Kebudayaan Indonesia

Tifa, Berawal dari Kisah Perjalanan Kakak Beradik

Tifa merupakan alat musik instrumen tradisional sejenis gendang yang berasal dari Papua. Salah satu suku yang turut menabuh Tifa dalam ritual adat mereka adalah Suku Asmat, tifa menjadi salah satu identitas kaum lelaki. Tifa merupakan suatu alat yang memberikan motivasi dan penyemangat yang dapat membawa harapan dalam kehidupan dan menjadi interpretasi kehidupan mereka.

Tifa tak hanya berkembang di beberapa suku saja, namun telah menjadi alat musik identitas masyarakat Papua. Terdapat berbagai sebutan untuk Tifa, pada orang Malin Anim tifa disebut dengan kandara, di Sentani disebut dengan wachu, di Biak disebut dengan sirep/sandio, di Timenabuan disebut dengan kalin kla, di Asmat disebut dengan eme, dan lain sebagainya.

Tifa berbentuk seperti jam pasir yang pada bagian tengah mengecil. Salah satu ujung tifa ditutupi kulit biawak atau kangguru. Kulit ini dipanaskan hingga tertarik kencang, hal tersebut dilakukan agar bunyi yang dihasilkan nyaring. Lalu dicampur dengan getah damar di beberapa titik untuk mengukur nada.

Pada bagian tubuh alat musik ini dihiasi dengan motif ukiran indah. Tifa itu sangat bervariasi dan jenisnya sangat bergantung dari asal muasal tifa itu.  Cerita asal mula tifa dari Biak erat kaitannya dengan mitos, konon katanya di Biak ada dua orang lelaki bersaudara bernama Fraimun (memiliki arti nama, perangkat perang yang memiliki gagang dapat membunuh) dan Sarenbeyar (memiliki arti nama, busur yang telah terpasang anak panahnya).

Kakak beradik ini pergi dari tempat tinggal mereka yang bernama Maryendi dan berpetualang ke daerah Biak Utara yang disebut Wampamber. Mereka pun menetap disana. Pada suatu malam, mereka pergi berburu dan mendengar suara yang berasal dari sebuah pohon opsur (pohon atau kayu yang mengeluarkan suara). Keesokan harinya, mereka kembali ke tempat yang sama dan mereka menemukan lebah madu hutan dan sarangnya serta biawak hidup di pohon opsur.

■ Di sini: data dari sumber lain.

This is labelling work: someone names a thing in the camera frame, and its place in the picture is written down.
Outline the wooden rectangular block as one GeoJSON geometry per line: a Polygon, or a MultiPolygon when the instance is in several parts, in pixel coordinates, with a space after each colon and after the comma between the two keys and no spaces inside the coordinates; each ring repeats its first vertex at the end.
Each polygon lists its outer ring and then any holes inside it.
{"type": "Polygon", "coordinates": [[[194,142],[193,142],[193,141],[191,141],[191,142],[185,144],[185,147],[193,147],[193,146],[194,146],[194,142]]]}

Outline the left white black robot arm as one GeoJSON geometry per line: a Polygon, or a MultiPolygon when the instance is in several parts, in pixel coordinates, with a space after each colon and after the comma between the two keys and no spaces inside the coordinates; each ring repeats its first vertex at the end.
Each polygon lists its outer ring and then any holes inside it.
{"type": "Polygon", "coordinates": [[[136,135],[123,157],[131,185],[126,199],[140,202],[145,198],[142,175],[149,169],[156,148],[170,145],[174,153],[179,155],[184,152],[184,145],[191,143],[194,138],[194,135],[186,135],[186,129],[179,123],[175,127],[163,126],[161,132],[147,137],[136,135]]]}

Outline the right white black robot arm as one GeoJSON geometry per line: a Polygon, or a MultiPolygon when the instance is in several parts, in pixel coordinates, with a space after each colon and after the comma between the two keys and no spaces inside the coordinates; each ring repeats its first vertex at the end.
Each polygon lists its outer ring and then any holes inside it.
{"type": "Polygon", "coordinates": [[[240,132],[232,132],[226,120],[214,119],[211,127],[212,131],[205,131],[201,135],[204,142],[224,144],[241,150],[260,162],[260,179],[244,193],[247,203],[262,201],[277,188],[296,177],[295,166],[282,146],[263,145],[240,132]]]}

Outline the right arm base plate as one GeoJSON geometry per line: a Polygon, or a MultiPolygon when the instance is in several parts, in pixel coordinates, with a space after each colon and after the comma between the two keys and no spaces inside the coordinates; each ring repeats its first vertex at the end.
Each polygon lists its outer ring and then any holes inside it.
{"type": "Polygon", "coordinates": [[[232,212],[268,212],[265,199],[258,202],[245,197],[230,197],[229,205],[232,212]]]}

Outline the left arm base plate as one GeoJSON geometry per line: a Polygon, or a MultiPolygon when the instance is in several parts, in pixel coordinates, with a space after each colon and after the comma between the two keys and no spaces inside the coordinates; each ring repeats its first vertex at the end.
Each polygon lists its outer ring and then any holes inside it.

Mereka pun menebang pohon itu dan membuat batang kayu berukuran 50 cm. Mereka mencoba membuat tifa dari kayu yang telah ditebang. Mereka membuat tifa hanya menggunakan peralatan sederhana seperti nibong (sebatang besi panjang yang ujungnya tajam) untuk menggali bagian tengah batang kayu agar terbentuk lubang seperti pipa.

Kemudian, proses pelubangan dilakukan selang-seling sambil membakar bagian tengahnya untuk hasil yang lebih bagus. Pada bagian atasnya mereka hendak menggunakan kulit biawak dan untuk mereka pun berteriak memanggil hewan tersebut. “Hei, napiri bo,….”, teriaknya. Tak lama kemudian hewan itu pun muncul, kakak beradik itu pun langsung mengikatnya dengan tali dan membawanya pulang.

Saat di rumah, mereka menguliti biawak itu dan menggunakan kulitnya untuk menutup salah satu permukaan kayu yang membentuk pipa tersebut. Sehingga pada bagian atasnya telah tertutup rapi dan jadilah alat musik tabuh/pukul yang dikenal sebagai tifa.

 

Sumber: Paluseri, Dais Dharman., Murdiartono, Dwi., & Syahdenal, Lintang Maraya. 2013. Warisan Budaya Takbenda Indonesia. Direktorat Internalisasi dan Diplomasi Budaya Direktorat Jenderal Kebudayaan Kementerian Pendidikan dan Kebudayaan.